Köylüler, bu süreçte hem maddi hem de manevi olarak büyük bir yük taşıyor:

Zaten hukuksal olarak itiraz etme aşamasında maddi olarak bir sürü şey harcanıyor. Kendi üretim faaliyetlerimizden de sürekli bu konuda geri kalmış oluyoruz. Travmatik bir durum söz konusu. Biz engellemek için elimizden gelen her şeyi yapmaya çalışıyoruz.

 

“Kültürleri artık tehlike altında”

Dipsizgöl, Alevi inancına bağlı bir köy. Doğan, devlet politikalarını ve tarihi bağlamı değerlendirerek şunları söylüyor:

“Son zamanlarda dönüp baktığımız zaman aslında devletin özellikle Alevi köylerine, Tokat’ta da böyle, Dersim’de de böyle Hakeza, yoğun bir baskısının olduğunu görüyoruz. Geçmişte sürgünler karşımıza çıkarken, bugün maden sahaları, ekolojik yıkımlar karşımıza çıkıyor.”

Köyde direniş hali güncel ve aktif. 28 Ağustos’ta bir keşif ekibi, “ÇED gerekli değildir” kararına itiraz süreci kapsamında köye geldi. Doğan, keşfi şöyle aktarıyor:

28 Ağustos’ta bilirkişi keşfi yapıldı. Biz ÇED gerekli değildir kararına itiraz etmiştik o süreçte. Yeniden bir inceleme yapılması için bilirkişi karara alındı. 28 Ağustos’ta da bilirkişi buraya gelerek bizim şirketin hazırlamış olduğu rapora itirazlarımızı soruyor. Su kaynaklarını gezdiler, alandaki diğer canlılık türlerine baktılar, nasıl bir coğrafya olduğuna baktılar. Köyden insanları dinlediler ama sonuçta şöyle bir şey de oldu. Bizden önce de 3 köye gidildi aynı hafta içerisinde. Biz de gittik o köylere. Oralarda da basın açıklamaları yapıldı ama bizim köyde de gittikçe jandarmayla beraber bir engelleme oluştu. Keşif alanının içine almıyorlar, göstermemizi istemiyorlar. Burada şirketlerin muhtemelen yaratmış olduğu bir atmosfer. Girmek istiyorlar bu alanlarda.”

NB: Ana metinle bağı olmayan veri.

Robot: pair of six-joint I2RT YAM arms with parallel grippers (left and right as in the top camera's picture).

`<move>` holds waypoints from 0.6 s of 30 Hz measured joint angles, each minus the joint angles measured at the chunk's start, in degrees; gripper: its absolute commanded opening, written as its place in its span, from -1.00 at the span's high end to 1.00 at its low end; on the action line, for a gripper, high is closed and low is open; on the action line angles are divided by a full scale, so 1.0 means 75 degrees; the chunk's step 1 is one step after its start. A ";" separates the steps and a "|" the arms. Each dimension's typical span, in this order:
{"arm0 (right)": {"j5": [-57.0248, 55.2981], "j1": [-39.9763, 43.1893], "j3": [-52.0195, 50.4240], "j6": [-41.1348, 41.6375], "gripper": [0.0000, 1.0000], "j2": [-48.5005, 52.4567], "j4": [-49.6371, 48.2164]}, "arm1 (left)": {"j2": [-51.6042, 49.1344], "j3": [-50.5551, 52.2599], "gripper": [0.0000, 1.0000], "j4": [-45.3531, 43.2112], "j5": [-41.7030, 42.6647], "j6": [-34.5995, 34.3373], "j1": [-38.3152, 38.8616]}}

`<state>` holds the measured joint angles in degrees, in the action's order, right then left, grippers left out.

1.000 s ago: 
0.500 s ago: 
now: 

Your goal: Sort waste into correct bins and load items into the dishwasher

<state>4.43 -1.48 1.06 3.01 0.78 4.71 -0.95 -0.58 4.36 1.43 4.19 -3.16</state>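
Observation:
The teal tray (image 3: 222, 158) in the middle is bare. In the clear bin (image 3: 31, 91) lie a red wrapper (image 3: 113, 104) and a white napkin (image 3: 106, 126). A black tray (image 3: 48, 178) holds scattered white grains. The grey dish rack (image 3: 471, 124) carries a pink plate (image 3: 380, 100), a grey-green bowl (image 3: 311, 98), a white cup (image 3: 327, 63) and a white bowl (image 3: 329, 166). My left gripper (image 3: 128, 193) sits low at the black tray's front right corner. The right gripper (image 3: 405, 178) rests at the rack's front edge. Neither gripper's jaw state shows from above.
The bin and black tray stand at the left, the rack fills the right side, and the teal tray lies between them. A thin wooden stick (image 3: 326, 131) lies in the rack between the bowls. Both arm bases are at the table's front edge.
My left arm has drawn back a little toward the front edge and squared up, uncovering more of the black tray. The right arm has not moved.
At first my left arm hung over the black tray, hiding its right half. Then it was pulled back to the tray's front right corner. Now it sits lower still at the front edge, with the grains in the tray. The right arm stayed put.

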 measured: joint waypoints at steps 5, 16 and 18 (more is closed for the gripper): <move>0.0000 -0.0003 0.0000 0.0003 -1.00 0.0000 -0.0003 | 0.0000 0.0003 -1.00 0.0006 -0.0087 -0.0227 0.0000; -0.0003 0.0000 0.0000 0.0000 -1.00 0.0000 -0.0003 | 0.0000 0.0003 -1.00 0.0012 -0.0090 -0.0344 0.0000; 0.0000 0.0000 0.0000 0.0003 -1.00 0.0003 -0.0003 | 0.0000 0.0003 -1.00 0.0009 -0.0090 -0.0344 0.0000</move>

“Biz elimizden geleni yapacağız”

Hukuki süreç, köylülerin birleşip açtığı davalarla yürütülüyor:

“Bu dava süreci köylüler olarak birleşip açılıyor. Bu süreçte çevreye ilgi değerlendirmesi için bir kişi bir rapor hazırlayacak. Bu da dava sonucunda hazırlanan rapora göre mahkemede tartışılacak. Ya bu şirkete izin verilecek ya da köylüden yana bir karar çıkacak. Bizim de anladığımız kadarıyla bu şirketler çok baskılıyor. Bu süreçte burada bir iptal olursa birçok yere de etki edeceğini düşünüyorlar. Çünkü kendilerinden karşılaştık da, biz buraya geleceğiz gibi kelimeler telaffuz etti.”

Doğan, kampanyayı ve süreci şöyle aktarıyor:

“Tek bizim köyde bir şey olmadığı için böyle bir madenden karşı karşıya olmadığımız için birçok yerde var. Şimdi biz de bunları tartışıyoruz. Çeşitli çevre platformlarının birleştiği bir süreç de var. Toprağımızı vermiyoruz diye bir kampanya da başladı. Şimdi 8 Eylül’de de bu konuda bir açıklama olacak Ankara’da. Çıkan torba yasaya karşı da bir itiraz anlamında. Biz de bu sürecinde bir parçasıyız. Çünkü tek başına bir cipsizlik ölçü önünde olan bir sorun değil. Birçok yer bu konuda benzer derdi yaşıyor. Bizde sonuçta tek derdimiz bir tek bu topraklar kalmış. İnsanların yaşamını devam etmesi için bir parça olsun ayakta durabilmek için. Zaten kendi dilleri veya kültürleri artık tehlike altında. Bu anlamda biz de elimizden geleni yapacağız. Bu konuda sizlerin de bize verdiği bu şanslar, sesimizi duyma anlamında, derdimizi anlatma anlamında. İleriki zamanlarda da bu konuda bir şeyler yapmak için çabalayacağız. İletişimde kalalım lütfen.”